PROBLEM:
Pick out each line in these entries that contains the string "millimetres".

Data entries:

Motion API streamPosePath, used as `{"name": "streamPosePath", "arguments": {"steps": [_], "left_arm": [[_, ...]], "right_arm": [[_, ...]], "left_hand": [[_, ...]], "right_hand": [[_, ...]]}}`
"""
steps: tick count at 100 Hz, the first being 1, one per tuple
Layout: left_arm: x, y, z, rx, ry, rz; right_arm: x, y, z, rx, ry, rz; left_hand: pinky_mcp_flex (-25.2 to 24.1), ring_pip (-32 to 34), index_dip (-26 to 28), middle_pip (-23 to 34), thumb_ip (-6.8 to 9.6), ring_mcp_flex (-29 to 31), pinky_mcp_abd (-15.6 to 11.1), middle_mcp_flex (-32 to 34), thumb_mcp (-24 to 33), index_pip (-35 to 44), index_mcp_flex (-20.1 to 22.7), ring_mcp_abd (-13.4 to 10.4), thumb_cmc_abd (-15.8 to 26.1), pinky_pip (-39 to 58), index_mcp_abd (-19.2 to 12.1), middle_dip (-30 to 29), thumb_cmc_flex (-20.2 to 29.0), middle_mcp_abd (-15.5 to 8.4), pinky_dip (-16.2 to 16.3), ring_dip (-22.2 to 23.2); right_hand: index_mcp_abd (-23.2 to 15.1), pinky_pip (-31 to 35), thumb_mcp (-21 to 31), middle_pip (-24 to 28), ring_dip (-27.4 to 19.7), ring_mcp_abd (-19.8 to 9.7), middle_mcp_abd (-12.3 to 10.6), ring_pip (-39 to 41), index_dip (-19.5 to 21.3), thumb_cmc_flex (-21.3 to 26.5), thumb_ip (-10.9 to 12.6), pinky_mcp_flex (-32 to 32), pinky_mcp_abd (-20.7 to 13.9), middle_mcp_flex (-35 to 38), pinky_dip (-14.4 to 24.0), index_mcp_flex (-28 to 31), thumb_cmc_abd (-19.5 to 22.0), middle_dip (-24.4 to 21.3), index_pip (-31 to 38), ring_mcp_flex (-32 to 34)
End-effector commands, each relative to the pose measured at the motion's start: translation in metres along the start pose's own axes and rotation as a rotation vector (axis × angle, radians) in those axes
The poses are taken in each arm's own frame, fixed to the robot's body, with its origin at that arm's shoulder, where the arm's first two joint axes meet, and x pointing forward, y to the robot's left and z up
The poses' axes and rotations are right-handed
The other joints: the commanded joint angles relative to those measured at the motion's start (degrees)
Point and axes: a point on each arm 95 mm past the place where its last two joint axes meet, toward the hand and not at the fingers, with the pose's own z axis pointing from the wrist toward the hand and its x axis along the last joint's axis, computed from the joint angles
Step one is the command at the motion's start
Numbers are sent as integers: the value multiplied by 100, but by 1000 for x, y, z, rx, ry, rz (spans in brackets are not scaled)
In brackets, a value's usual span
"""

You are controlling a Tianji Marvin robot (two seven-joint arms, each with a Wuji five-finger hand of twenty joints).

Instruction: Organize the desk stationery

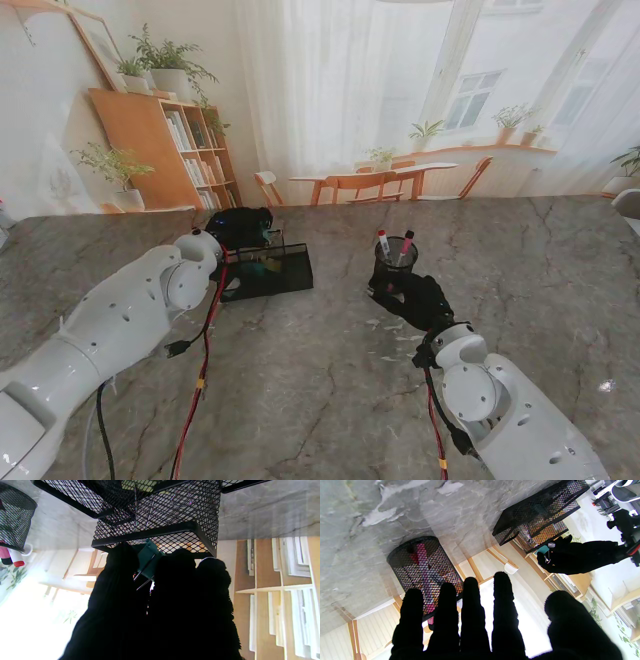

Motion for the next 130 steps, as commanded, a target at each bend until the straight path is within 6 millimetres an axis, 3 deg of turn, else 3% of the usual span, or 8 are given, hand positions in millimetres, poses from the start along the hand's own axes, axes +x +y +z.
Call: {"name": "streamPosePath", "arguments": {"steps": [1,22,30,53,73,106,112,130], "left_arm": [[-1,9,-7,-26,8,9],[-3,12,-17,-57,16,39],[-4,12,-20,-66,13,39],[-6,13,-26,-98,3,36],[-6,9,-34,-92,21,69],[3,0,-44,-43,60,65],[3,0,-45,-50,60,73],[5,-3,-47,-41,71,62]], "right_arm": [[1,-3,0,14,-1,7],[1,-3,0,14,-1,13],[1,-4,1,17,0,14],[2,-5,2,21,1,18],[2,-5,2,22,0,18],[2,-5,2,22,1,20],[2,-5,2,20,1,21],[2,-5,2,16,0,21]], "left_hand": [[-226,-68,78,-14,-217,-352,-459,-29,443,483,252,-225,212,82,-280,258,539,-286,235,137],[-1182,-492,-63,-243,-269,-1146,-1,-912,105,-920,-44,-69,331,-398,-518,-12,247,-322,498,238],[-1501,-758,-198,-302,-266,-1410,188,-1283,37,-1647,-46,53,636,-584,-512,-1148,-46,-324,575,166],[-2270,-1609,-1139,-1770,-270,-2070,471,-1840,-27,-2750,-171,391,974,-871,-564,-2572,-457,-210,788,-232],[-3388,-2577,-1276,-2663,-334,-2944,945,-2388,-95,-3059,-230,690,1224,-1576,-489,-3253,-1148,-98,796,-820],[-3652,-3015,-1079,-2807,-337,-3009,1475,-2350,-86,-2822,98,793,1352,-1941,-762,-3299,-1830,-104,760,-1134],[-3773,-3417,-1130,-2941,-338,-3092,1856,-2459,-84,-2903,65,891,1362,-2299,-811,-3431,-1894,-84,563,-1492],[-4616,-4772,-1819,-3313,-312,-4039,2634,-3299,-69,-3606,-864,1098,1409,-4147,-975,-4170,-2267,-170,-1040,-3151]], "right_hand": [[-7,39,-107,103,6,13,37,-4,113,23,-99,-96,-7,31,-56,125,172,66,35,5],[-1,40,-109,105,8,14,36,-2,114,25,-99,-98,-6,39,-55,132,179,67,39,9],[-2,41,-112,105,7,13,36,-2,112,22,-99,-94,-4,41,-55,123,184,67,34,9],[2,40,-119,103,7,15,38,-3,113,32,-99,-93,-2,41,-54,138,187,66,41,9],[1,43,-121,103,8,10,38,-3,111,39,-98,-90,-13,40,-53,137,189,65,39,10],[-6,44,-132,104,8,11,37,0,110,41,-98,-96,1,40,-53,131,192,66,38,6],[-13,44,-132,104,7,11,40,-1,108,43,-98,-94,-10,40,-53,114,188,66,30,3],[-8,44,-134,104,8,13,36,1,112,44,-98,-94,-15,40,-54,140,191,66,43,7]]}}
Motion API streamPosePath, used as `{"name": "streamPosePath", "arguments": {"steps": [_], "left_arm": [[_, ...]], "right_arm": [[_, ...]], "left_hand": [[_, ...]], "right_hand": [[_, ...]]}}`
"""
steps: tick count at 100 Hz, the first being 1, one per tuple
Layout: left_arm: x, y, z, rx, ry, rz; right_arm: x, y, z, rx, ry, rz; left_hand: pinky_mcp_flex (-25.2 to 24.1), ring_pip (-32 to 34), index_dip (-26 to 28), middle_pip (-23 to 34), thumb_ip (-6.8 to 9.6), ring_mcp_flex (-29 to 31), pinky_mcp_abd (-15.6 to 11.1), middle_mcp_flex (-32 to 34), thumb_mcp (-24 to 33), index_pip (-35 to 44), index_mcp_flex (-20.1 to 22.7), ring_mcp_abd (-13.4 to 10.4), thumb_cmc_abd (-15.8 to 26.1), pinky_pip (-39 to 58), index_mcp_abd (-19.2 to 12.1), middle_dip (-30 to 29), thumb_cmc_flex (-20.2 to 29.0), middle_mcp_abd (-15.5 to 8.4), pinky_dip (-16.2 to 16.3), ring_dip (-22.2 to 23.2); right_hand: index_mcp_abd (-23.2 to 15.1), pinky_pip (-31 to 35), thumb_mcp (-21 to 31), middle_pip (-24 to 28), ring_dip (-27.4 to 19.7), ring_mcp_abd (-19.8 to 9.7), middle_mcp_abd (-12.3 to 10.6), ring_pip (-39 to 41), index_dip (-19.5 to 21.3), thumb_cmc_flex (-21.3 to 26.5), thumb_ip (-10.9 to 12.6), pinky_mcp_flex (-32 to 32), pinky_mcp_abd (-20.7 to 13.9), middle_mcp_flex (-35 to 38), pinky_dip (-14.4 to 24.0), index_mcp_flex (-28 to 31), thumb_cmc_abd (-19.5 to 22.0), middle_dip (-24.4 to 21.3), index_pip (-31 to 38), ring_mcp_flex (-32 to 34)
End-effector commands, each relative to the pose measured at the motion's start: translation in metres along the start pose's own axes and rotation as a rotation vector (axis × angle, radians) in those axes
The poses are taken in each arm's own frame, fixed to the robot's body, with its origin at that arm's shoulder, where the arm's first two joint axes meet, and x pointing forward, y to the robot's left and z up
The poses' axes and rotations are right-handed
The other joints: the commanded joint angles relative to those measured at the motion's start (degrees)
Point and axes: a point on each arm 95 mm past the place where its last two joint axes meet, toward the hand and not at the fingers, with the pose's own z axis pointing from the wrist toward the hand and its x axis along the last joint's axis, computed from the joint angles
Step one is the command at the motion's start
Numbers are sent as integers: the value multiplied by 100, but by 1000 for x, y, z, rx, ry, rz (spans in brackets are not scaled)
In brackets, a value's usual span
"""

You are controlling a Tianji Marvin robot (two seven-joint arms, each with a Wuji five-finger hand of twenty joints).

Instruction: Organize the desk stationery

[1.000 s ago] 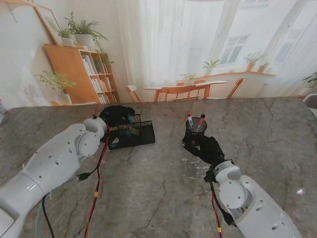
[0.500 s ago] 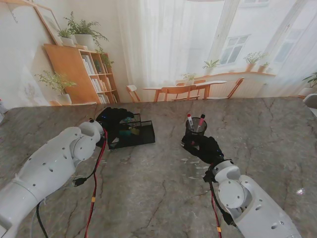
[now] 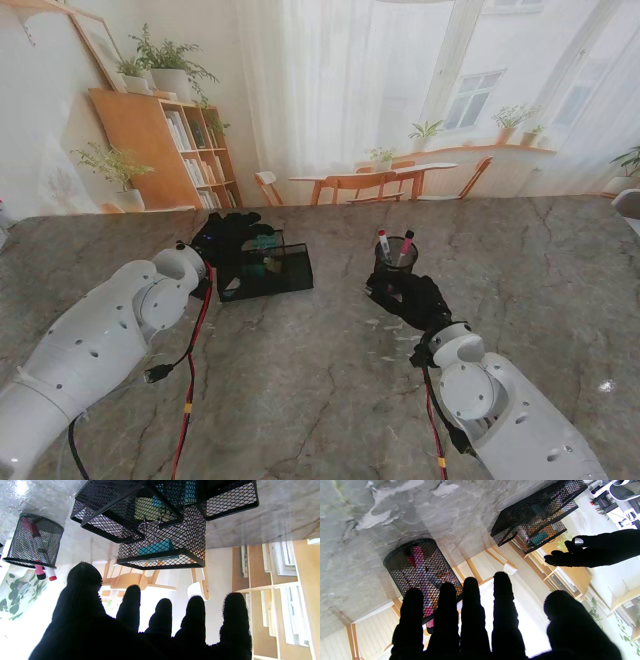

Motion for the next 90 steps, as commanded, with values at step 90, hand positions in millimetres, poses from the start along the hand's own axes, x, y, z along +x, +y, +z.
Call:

ANSWER TO THE PROBLEM:
Motion for the next 130 steps, as commanded, a target at each bend until the straight path is within 6 millimetres an axis, 3 deg of turn, else 3% of the usual span, or 8 are given, hand positions in millimetres, poses from the start along the hand's own axes, axes +x +y +z.
Motion for the next 90 steps, as commanded, with values at step 90, hand positions in millimetres, poses from the start along the hand's own axes, x, y, z along +x, +y, +z.

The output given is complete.